I just took my last breath. I open my eyes. A red curtain is closing to the rhythm of chimes. I smell candied roses and incense. I feel warmth on the crown of my head. I can’t turn around.

My legs start moving on their own. I’m running, but backward. I’m fleeing in reverse and can’t see where. The curtain fades into the distance. Something is still scorching my head. Everything is bathed in a yellowish darkness. Something is approaching me. It’s… a back. A really big back.

“Good day. Do you know where we’re running to?” I ask.
The back with a hole in the middle keeps running silently. It overtakes me. For a moment, I feel its heavy breathing near my ear, and then I’m running alone again. Not even an hour passes before another back approaches me. This one is much smaller and hunched. There’s no way this one will outrun me.

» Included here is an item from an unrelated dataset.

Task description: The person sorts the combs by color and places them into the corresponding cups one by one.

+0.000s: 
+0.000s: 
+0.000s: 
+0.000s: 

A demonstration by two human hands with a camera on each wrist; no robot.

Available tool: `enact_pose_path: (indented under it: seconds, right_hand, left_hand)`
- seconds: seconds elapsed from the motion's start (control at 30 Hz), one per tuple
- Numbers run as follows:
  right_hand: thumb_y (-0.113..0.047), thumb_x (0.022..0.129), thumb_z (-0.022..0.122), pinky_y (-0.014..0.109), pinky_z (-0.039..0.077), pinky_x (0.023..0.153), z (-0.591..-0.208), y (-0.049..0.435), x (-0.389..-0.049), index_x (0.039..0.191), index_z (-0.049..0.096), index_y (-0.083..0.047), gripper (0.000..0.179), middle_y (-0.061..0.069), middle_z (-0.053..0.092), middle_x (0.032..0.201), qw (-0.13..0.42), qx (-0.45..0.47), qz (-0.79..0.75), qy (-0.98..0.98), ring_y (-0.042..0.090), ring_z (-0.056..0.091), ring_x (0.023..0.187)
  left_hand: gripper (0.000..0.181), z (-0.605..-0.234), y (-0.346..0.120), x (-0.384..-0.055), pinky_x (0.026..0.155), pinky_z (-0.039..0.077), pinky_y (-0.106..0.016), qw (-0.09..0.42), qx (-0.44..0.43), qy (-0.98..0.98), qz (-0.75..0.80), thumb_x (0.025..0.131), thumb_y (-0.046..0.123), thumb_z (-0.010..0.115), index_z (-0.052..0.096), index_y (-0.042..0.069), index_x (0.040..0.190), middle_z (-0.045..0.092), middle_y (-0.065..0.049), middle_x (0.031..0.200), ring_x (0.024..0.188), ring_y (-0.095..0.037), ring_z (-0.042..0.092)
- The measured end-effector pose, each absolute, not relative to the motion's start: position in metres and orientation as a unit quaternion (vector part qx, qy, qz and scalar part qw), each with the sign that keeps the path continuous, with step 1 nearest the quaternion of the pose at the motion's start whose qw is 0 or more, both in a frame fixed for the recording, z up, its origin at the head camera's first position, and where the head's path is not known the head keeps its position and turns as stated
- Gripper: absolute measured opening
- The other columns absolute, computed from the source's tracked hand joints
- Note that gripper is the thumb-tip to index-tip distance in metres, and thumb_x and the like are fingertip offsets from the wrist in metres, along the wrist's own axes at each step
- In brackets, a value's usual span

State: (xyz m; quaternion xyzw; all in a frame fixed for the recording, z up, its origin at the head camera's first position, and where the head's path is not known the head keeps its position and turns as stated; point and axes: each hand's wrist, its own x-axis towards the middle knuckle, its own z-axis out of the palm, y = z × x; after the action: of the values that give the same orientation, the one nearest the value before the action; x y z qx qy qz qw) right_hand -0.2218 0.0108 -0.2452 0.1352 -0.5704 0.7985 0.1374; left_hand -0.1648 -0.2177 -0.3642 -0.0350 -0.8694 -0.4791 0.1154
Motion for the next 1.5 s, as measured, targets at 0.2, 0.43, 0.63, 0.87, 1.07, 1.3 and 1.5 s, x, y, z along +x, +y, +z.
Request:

“Excuse me, I’ve been running for about an hour now. Do you know why?” I ask a small elderly man running next to me, whose partial face I can see.

“This must be your first time running, huh?” he pants.

“Listen, kid, we’re running for another life. If you take my advice, hurry up, because the good spots are already going fast. See ya!” He waves and overtakes me without another word.

I keep running, guessing for about six hours. My legs don’t touch the ground because there isn’t any. On either side, I notice what look like sand dunes with red poppies growing on them. It starts snowing. The yellow darkness takes on a pink hue thanks to the blue snowflakes. Memories of my life surface. I don’t think I lived it to the fullest. I was always hiding somewhere, not paying much attention to my family or myself. I believe, if the old man wasn’t babbling nonsense, that I’m running for a new and better life. I close the chapter on my previous life and mentally say goodbye to my loved ones. I feel I can turn around.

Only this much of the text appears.